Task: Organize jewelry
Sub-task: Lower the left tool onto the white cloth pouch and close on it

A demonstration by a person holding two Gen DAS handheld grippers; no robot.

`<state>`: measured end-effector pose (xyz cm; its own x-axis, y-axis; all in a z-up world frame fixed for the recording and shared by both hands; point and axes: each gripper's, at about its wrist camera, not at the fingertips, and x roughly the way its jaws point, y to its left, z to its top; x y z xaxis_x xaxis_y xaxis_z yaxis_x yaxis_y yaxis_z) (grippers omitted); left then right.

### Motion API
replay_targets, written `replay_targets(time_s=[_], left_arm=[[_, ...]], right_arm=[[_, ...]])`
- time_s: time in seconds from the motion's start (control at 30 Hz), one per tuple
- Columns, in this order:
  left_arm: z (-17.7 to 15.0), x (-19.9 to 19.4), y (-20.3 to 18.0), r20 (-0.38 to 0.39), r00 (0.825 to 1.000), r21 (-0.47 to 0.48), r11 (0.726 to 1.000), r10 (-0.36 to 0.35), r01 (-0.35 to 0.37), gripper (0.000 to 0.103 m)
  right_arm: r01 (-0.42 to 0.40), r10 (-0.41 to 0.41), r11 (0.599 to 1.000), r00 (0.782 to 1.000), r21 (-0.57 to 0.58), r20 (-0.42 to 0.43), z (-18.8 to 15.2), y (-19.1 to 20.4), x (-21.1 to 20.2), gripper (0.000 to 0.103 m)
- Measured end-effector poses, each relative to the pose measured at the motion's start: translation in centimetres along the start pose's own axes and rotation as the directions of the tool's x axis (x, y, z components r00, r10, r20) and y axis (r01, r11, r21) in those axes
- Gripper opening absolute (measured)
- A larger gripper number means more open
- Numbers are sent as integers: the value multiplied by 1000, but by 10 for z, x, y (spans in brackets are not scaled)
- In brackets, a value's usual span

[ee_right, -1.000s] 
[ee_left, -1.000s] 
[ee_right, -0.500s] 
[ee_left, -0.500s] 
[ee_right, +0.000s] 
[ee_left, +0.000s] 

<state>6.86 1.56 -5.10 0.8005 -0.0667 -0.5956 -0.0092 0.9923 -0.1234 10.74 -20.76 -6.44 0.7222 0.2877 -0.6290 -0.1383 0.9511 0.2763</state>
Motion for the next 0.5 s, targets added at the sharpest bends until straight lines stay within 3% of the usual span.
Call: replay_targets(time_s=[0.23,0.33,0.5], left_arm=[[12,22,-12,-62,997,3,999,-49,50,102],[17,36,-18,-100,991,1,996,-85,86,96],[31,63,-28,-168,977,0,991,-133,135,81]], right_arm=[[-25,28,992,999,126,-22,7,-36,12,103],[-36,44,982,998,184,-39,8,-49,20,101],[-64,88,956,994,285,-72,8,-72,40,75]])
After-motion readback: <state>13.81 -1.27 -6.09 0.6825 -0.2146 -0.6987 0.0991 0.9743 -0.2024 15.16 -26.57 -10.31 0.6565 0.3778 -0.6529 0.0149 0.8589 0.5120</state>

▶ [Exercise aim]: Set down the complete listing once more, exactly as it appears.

▶ [Task result]:
Task: Organize jewelry
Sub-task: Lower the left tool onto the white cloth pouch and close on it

A demonstration by a person holding two Gen DAS handheld grippers; no robot.

`<state>`: measured end-effector pose (xyz cm; its own x-axis, y-axis; all in a z-up world frame fixed for the recording and shared by both hands; point and axes: each gripper's, at about its wrist camera, not at the fingertips, and x roughly the way its jaws point, y to its left, z to its top; x y z xaxis_x xaxis_y xaxis_z yaxis_x yaxis_y yaxis_z) (grippers omitted); left then right.

### Motion API
replay_targets, written `replay_targets(time_s=[_], left_arm=[[_, ...]], right_arm=[[_, ...]])`
- time_s: time in seconds from the motion's start (control at 30 Hz), one per tuple
- Columns, in this order:
  left_arm: z (-17.7 to 15.0), x (-19.9 to 19.4), y (-20.3 to 18.0), r20 (-0.38 to 0.39), r00 (0.825 to 1.000), r21 (-0.47 to 0.48), r11 (0.726 to 1.000), r10 (-0.36 to 0.35), r01 (-0.35 to 0.37), gripper (0.000 to 0.103 m)
  right_arm: r01 (-0.42 to 0.40), r10 (-0.41 to 0.41), r11 (0.599 to 1.000), r00 (0.782 to 1.000), r21 (-0.57 to 0.58), r20 (-0.42 to 0.43), z (-18.8 to 15.2), y (-19.1 to 20.4), x (-21.1 to 20.2), gripper (0.000 to 0.103 m)
- Measured end-effector poses, each relative to the pose measured at the motion's start: translation in centimetres along the start pose's own axes and rotation as the directions of the tool's x axis (x, y, z components r00, r10, r20) and y axis (r01, r11, r21) in those axes
- Gripper opening absolute (measured)
- A larger gripper number means more open
- Numbers are sent as integers: the value multiplied by 1000, but by 10 for z, x, y (spans in brackets are not scaled)
- In brackets, a value's usual span

[ee_right, -1.000s] 
[ee_left, -1.000s] 
[ee_right, -0.500s] 
[ee_left, -0.500s] 
[ee_right, +0.000s] 
[ee_left, +0.000s] 

<state>6.86 1.56 -5.10 0.8005 -0.0667 -0.5956 -0.0092 0.9923 -0.1234 10.74 -20.76 -6.44 0.7222 0.2877 -0.6290 -0.1383 0.9511 0.2763</state>
Motion for the next 0.5 s, targets added at the sharpest bends until straight lines stay within 3% of the usual span.
Call: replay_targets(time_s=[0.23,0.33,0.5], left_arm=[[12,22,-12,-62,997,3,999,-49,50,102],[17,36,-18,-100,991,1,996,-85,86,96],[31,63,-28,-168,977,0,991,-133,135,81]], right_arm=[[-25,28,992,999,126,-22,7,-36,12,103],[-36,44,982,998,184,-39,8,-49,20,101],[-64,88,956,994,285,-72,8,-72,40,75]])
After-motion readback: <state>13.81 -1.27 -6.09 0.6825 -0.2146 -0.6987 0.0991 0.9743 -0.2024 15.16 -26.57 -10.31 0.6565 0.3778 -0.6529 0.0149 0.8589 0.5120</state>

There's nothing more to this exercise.